Petitioner has not filed any other state post-conviction filing related to his 1993 conviction.

         Moreover, the California Supreme Court denied the habeas petition filed in Case No. S196631 with a citation to In re Robbins, 18 Cal.4th 770, 780 (1998), which constituted a denial of the petition on the ground of untimeliness. As a result, on this basis alone, Section 2244(d)(2) tolling is precluded for the time this state high court petition was pending. See Allen v. Seibert, 552 U.S. 3, 6, 128 S.Ct. 2, 4 (2007)( per curiam )("a state postconviction petition is... not properly filed' if it was rejected by the state court as untimely"); Lakey v. Hickman, 633 F.3d 782, 785-86 (9th Cir. 2011)("we have consistently held that statutory tolling is unavailable where a state habeas petition is deemed untimely under California's timeliness standards'")(citation omitted), cert. denied 131 S.Ct. 3039 (2011); Thorson, 479 F.3d at 645 (if the California Supreme Court denies a habeas petition as untimely, application of Section 2244(d)(2) is precluded).

See Thorson v. Ramirez Palmer, 479 F.3d 643, 645 (9th Cir. 2007)(holding that a Robbins citation at the pinpoint citation noted above constitutes a "clear ruling" by the state court that the petition is untimely); see also Walker v. Martin, ___ U.S. ___, 131 S.Ct. 1120, 1126 (2011)("A summary denial citing... Robbins means that the petition is rejected as untimely.").

         In short, whether Petitioner's limitations period is deemed to have commenced running in April 1996, pursuant to Section 2244(d)(1)(A), or its commencement is deemed to have been delayed until late 2002, pursuant to Section 2244(d)(1)(D), Petitioner may not receive any statutory tolling pursuant to Section 2244(d)(2).

         III. The Equitable Tolling Doctrine Does Not Render The Petition Timely.
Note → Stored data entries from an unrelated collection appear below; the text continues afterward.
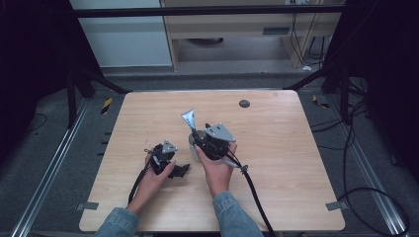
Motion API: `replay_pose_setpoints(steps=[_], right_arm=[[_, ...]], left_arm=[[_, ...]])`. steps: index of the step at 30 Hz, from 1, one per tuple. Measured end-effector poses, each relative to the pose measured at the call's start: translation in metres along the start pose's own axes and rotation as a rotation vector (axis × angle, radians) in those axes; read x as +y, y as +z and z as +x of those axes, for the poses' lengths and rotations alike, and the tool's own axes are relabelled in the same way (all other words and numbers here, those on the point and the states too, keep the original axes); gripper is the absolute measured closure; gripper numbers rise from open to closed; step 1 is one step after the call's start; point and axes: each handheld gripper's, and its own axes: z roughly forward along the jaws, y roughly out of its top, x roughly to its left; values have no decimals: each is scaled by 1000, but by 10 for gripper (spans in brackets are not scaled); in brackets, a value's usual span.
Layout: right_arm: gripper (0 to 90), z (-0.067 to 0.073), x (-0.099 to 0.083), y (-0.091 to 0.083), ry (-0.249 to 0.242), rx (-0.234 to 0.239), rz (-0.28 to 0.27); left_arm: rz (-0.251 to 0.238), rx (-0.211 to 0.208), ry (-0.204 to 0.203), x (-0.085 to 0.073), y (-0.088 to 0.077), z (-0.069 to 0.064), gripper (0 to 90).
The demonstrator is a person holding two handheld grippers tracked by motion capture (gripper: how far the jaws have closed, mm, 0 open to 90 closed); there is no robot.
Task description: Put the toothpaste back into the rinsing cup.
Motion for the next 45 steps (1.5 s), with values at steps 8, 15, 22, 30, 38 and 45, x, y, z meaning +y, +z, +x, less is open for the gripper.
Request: replay_pose_setpoints(steps=[8,15,22,30,38,45], right_arm=[[439,-4,5,-7,-31,5,37],[330,-5,10,-12,-99,18,80],[218,-9,12,-15,-156,41,144],[128,-14,13,-18,-177,68,215],[85,-23,13,-26,-233,87,288],[77,-37,12,-38,-269,122,326]], left_arm=[[0,0,0,0,0,0,0],[0,0,0,0,0,0,0],[-1,0,0,0,0,0,0],[0,0,1,0,0,0,0],[-1,0,0,0,0,0,0],[-1,0,0,0,0,0,0]])
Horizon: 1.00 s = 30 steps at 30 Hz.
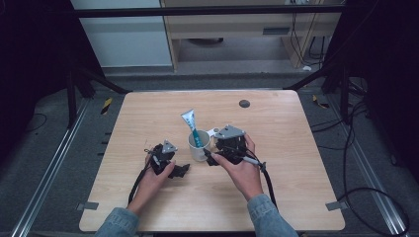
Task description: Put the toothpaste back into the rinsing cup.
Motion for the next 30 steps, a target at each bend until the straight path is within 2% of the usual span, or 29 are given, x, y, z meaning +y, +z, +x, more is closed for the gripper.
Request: replay_pose_setpoints(steps=[5,11,17,24,30], right_arm=[[102,-8,-6,-6,-35,1,28],[79,-17,-8,-10,-26,-11,33],[69,-35,-16,-17,4,-57,52],[90,-61,-30,-28,63,-97,71],[96,-79,-42,-38,100,-113,75]], left_arm=[[0,0,-3,0,0,0,0],[3,-1,0,0,0,0,0],[3,-1,0,0,0,0,0],[3,-1,0,0,0,0,0],[3,-1,1,0,0,0,0]])
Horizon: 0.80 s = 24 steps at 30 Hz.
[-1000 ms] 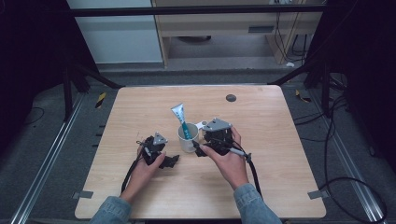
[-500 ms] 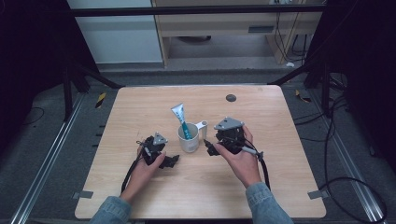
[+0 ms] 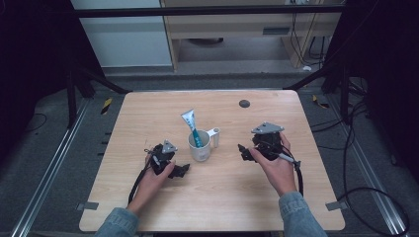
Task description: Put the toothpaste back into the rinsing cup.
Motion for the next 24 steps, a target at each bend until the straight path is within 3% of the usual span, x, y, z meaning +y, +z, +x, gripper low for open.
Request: replay_pose_setpoints(steps=[13,24], right_arm=[[112,-23,-31,-12,16,-16,24],[112,-36,-63,-9,74,-30,53]], left_arm=[[0,0,-2,0,0,0,0],[0,0,-2,0,0,0,0]])
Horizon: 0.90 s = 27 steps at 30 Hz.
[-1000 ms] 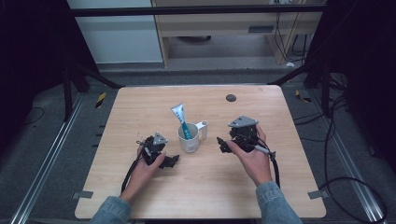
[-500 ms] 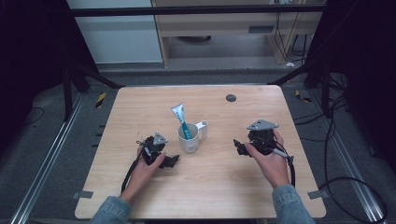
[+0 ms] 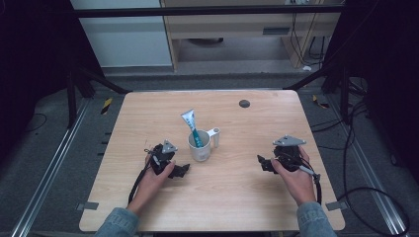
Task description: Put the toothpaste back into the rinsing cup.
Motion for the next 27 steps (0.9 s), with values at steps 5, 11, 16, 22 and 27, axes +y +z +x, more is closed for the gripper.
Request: replay_pose_setpoints(steps=[5,11,16,22,27], right_arm=[[99,-3,-17,8,14,-11,46],[91,-7,-32,16,52,-30,69],[87,-15,-42,26,120,-39,64],[77,-19,-46,37,154,-53,48],[70,-18,-43,41,148,-66,54]], left_arm=[[1,1,1,0,0,0,0],[1,0,1,0,0,0,0],[1,1,1,0,0,0,0],[1,0,1,0,0,0,0],[1,1,1,0,0,0,0]])
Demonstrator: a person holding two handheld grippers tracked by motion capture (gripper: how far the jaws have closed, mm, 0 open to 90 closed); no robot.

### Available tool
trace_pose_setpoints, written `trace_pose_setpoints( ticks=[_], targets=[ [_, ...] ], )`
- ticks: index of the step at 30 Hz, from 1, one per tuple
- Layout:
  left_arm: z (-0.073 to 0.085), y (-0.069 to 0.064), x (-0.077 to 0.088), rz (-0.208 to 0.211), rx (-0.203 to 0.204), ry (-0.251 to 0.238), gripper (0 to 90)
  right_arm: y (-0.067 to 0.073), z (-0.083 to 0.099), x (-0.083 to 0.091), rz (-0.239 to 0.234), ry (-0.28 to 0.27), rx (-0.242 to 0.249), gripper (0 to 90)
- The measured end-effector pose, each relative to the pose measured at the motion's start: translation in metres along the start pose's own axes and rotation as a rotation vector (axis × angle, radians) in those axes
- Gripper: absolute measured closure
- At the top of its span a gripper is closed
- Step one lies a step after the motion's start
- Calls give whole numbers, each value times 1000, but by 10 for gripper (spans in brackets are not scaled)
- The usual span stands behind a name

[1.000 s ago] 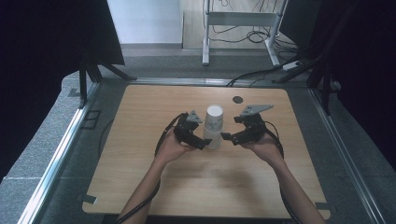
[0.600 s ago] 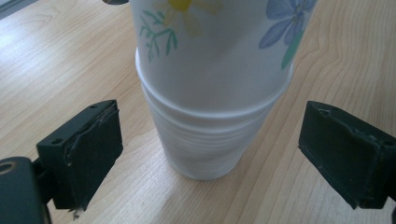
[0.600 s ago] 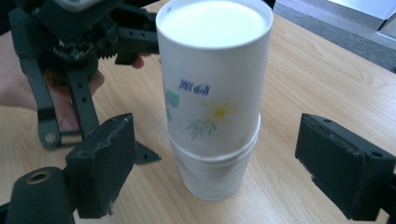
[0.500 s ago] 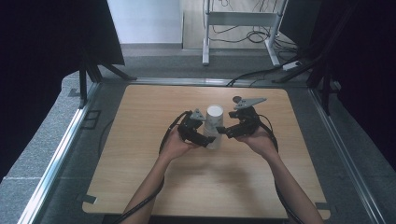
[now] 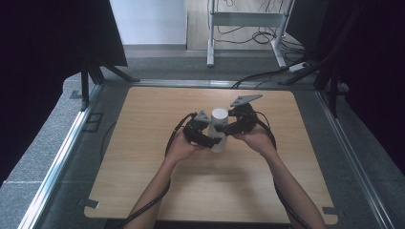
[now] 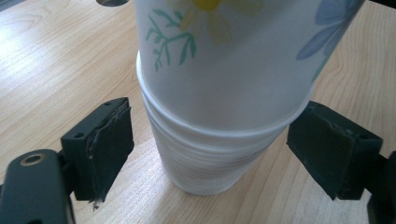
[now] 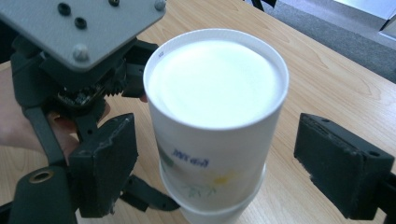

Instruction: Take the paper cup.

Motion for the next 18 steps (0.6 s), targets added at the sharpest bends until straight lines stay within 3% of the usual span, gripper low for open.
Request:
trace_pose_setpoints(
  ticks=[6, 11, 18],
  targets=[
    [0, 0, 0, 21, -1, -19, 151, 0, -4, -6, -1, 6, -1, 164],
    [-1, 0, 1, 25, -6, -21, 192, 1, -6, -9, -5, 15, 6, 247],
    [-1, -1, 1, 13, -17, -22, 210, 1, -6, -8, 3, 11, 6, 300]
  ],
)
Point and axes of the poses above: each handheld gripper's, and its own axes: x roughly backward along the jaws, z roughly out of its underside, y roughly to its left, the point moved 1 cm from there along -x, roughly forward along the jaws, and after that the axes turned 5 degrees about y, right-handed, at the moved point
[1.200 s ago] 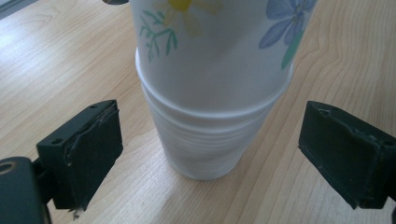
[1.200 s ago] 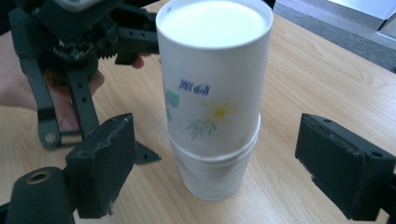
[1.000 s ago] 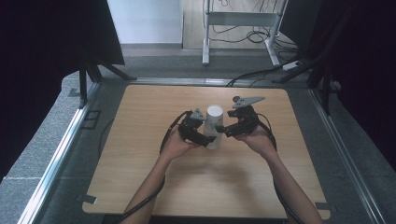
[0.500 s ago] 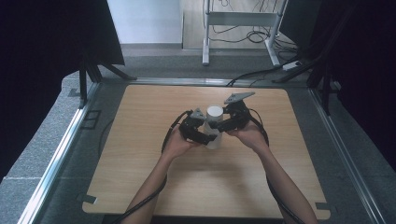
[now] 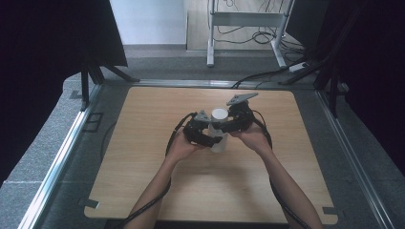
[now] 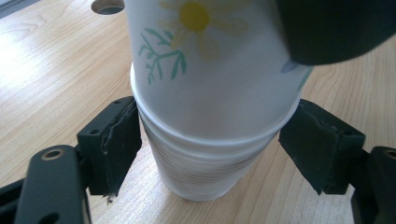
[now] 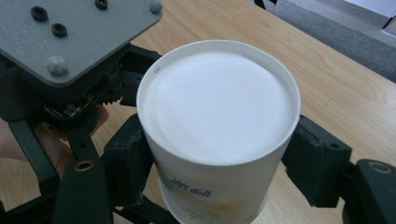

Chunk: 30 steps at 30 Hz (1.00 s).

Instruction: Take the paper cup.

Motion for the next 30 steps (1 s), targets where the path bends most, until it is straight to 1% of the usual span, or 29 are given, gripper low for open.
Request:
trace_pose_setpoints(
  ticks=[6, 9, 12, 15, 30],
  targets=[
    [0, 0, 0, -1, -4, 1, 214, 1, -1, 2, 7, 1, 6, 308],
    [1, 0, 0, -1, -6, -1, 215, 1, -3, 5, 8, -7, 7, 314],
    [1, 0, 1, -2, -16, 3, 216, 2, -4, 7, 7, -14, 14, 319],
    [1, 0, 0, -2, -14, 1, 217, 2, -6, 9, 7, -15, 14, 321],
    [2, 0, 0, -8, -39, -3, 217, 3, -17, 27, -4, -52, 19, 332]
  ],
)
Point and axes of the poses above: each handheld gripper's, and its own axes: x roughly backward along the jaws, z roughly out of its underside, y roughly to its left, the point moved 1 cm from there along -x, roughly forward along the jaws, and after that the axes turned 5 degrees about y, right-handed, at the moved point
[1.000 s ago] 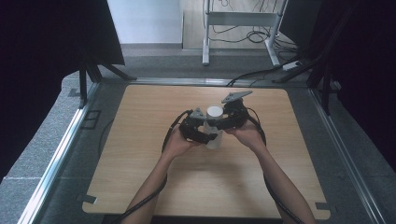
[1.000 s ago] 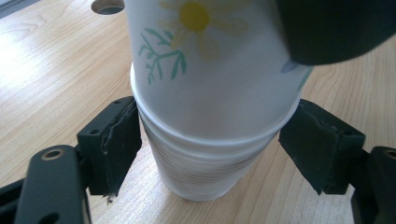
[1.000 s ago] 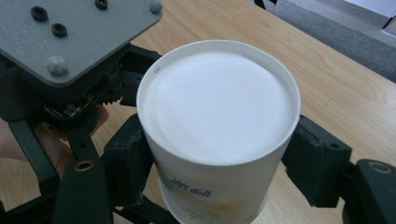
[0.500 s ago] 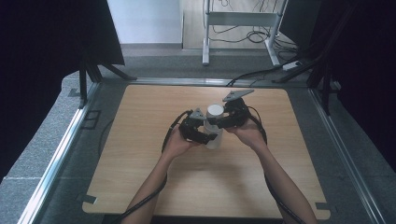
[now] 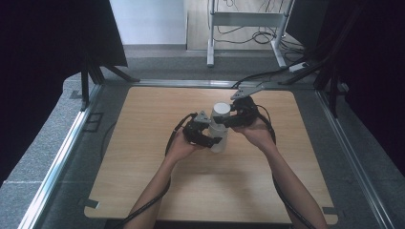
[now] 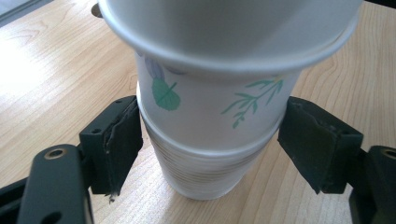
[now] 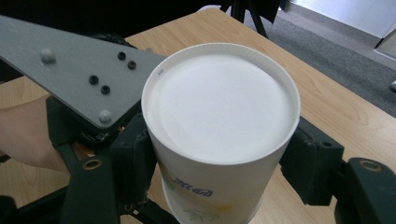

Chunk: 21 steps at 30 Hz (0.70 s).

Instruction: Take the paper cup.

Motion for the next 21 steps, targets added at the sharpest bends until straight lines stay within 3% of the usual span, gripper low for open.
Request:
trace_pose_setpoints(
  ticks=[21],
  targets=[
    [1, -1, -1, -13, -17, 1, 218, 1, -20, 21, 3, -27, 6, 337]
  ],
)
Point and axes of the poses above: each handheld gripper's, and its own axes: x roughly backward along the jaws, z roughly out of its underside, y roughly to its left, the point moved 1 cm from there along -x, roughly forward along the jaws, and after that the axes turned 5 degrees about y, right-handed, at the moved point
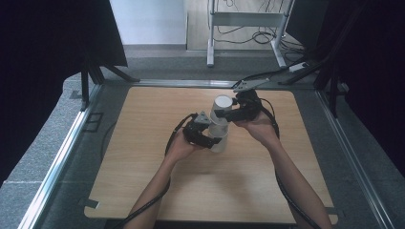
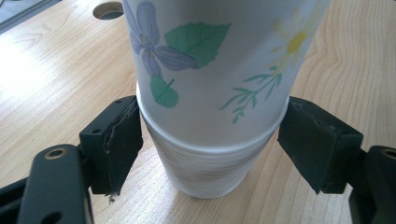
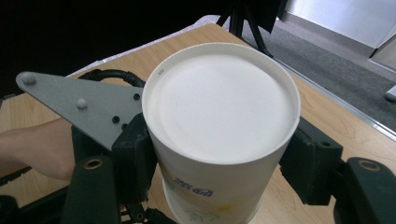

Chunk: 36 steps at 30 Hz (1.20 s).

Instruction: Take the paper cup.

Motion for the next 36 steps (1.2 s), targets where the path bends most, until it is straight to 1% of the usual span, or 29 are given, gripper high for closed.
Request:
trace_pose_setpoints(
  ticks=[7, 8, 11, 13, 16, 21, 24, 27, 28, 30, 32, 36],
  targets=[
    [0, 0, 0, -4, -4, 3, 218, 0, -5, 7, 8, -10, 1, 337],
    [0, 0, 0, -5, -5, 4, 217, 0, -7, 11, 9, -13, 1, 338],
    [0, -1, 0, -6, 1, 3, 217, 0, -9, 15, 11, -17, 3, 338],
    [0, -1, 0, -8, -6, 5, 217, -1, -10, 18, 9, -22, 1, 339],
    [0, -1, 0, -9, -1, 1, 217, -1, -10, 22, 12, -23, -2, 339],
    [0, -2, 0, -15, 0, 13, 208, -1, -9, 27, 12, -20, -4, 339],
    [1, -2, -1, -17, 4, 30, 149, -1, -7, 30, 11, -18, -3, 340],
    [2, -2, -1, -9, 14, 28, 134, -1, -6, 31, 9, -17, -7, 339],
    [3, -2, -1, 1, 21, 23, 125, 0, -4, 33, 9, -21, -7, 339],
    [4, -3, 0, 7, 26, 20, 110, 0, -1, 34, 8, -22, -5, 339],
    [5, -4, 2, 6, 22, 20, 101, 1, 1, 35, 6, -20, -5, 339],
    [6, -5, 7, 8, 36, 5, 74, 2, 5, 38, 3, -25, -4, 339]
  ],
)
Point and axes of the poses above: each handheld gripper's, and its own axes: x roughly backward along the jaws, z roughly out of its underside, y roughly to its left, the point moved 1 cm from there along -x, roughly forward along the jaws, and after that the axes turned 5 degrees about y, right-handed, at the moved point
         The gist of the Response is that the Petition should be deemed timely due to Petitioner's asserted schizophrenia. Petitioner asserts that, "at all relevant times, " he has been unable to understand court procedures, deadlines, and orders as a result of his alleged schizophrenia. (Response at 4.) Thus, it appears that Petitioner contends he is entitled to equitable tolling based on his claimed mental illness.

         The Section 2244(d) one-year limitations period may be equitably tolled in appropriate circumstances. Holland v. Florida, ___ U.S. ___ , 130 S.Ct. 2549, 2560-62 (2010). However, application of the equitable tolling doctrine is the exception rather than the norm. See, e.g., Waldron-Ramsey v. Pacholke, 556 F.3d 1008, 1011 (9th Cir. 2009) (characterizing the Ninth Circuit's "application of the doctrine" as "sparing" and a "rarity"); Miles v. Prunty, 187 F.3d 1104, 1107 (9th Cir. 1999)("equitable tolling is unavailable in most cases"). "Indeed, the threshold necessary to trigger equitable tolling is very high, lest the exceptions swallow the rule." Miranda v. Castro, 292 F.3d 1063, 1066 (9th Cir. 2002)(internal quotation marks and citation omitted); see also Lakey, 633 F.3d at 786 (noting the "necessity" of a "high threshold" for application of the equitable tolling doctrine).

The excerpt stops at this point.